Please write out the complete listing that follows, exactly as it reads.

Segment Start: SUPPLIED DATA

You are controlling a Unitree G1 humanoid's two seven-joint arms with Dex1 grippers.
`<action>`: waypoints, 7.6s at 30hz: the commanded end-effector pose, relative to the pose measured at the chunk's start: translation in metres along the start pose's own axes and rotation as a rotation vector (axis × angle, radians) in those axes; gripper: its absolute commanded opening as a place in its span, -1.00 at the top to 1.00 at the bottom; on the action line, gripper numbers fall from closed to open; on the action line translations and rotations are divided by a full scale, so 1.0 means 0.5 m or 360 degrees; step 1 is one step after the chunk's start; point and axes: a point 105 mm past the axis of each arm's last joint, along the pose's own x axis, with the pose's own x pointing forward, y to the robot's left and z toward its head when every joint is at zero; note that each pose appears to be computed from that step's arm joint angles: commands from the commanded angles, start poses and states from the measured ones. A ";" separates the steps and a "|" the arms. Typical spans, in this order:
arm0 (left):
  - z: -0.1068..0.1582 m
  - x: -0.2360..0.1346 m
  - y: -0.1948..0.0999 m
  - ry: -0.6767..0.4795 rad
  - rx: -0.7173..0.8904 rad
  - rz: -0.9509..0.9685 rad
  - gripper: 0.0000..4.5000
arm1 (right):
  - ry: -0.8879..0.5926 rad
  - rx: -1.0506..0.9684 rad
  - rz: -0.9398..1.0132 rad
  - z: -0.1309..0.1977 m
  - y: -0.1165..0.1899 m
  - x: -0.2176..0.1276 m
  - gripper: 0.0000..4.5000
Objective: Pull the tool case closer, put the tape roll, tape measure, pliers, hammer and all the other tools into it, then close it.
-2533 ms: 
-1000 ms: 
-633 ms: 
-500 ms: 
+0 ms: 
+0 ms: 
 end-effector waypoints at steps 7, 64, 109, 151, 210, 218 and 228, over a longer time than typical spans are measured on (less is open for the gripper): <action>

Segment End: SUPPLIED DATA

REPLY TO THE EXERCISE
You are controlling a Unitree G1 humanoid's two seven-joint arms with Dex1 grippers.
`<action>`: waypoints, 7.6s at 30hz: the commanded end-effector pose, relative to the pose measured at the chunk's start: translation in metres along the start pose's own axes and rotation as a rotation vector (axis × angle, radians) in those axes; gripper: its absolute commanded opening as a place in its span, -1.00 at the top to 1.00 at the bottom; on the action line, gripper numbers fall from closed to open; on the action line translations and rotations are divided by a full scale, so 1.0 means 0.5 m or 360 degrees; step 1 is one step after the chunk's start; point and axes: a point 105 mm past the axis of each arm's last joint, along the pose's own x axis, with the pose's own x pointing forward, y to the robot's left and z toward its head when every joint is at zero; note that each pose appears to be computed from that step's arm joint angles: commands from the commanded angles, start poses and states from the measured ones. A ";" separates the steps and a "|" the arms. Typical spans, in this order:
arm0 (left):
  - z: -0.1068..0.1582 m
  - x: -0.2360..0.1346 m
  - y: -0.1948..0.0999 m
  - ry: -0.6767..0.4795 rad
  - rx: -0.7173..0.8904 rad
  - rz: -0.9509..0.9685 rad
  - gripper: 0.0000..4.5000
arm1 (right):
  - ry: -0.8879..0.5926 rad
  - rx: -1.0506..0.9684 rad
  - rz: -0.9398..1.0132 rad
  - z: -0.1309..0.1977 m
  - y: -0.1165..0.1899 m
  - x: -0.2176..0.1276 m
  - gripper: 0.0000..4.5000
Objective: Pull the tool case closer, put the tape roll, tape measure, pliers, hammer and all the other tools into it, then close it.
-2533 ms: 
-1000 ms: 
-633 ms: 
-500 ms: 
+0 ms: 
+0 ms: 
 end-effector waypoints at steps 7, 64, 109, 151, 210, 218 and 228, over a longer time than typical spans are measured on (less is open for the gripper): <action>

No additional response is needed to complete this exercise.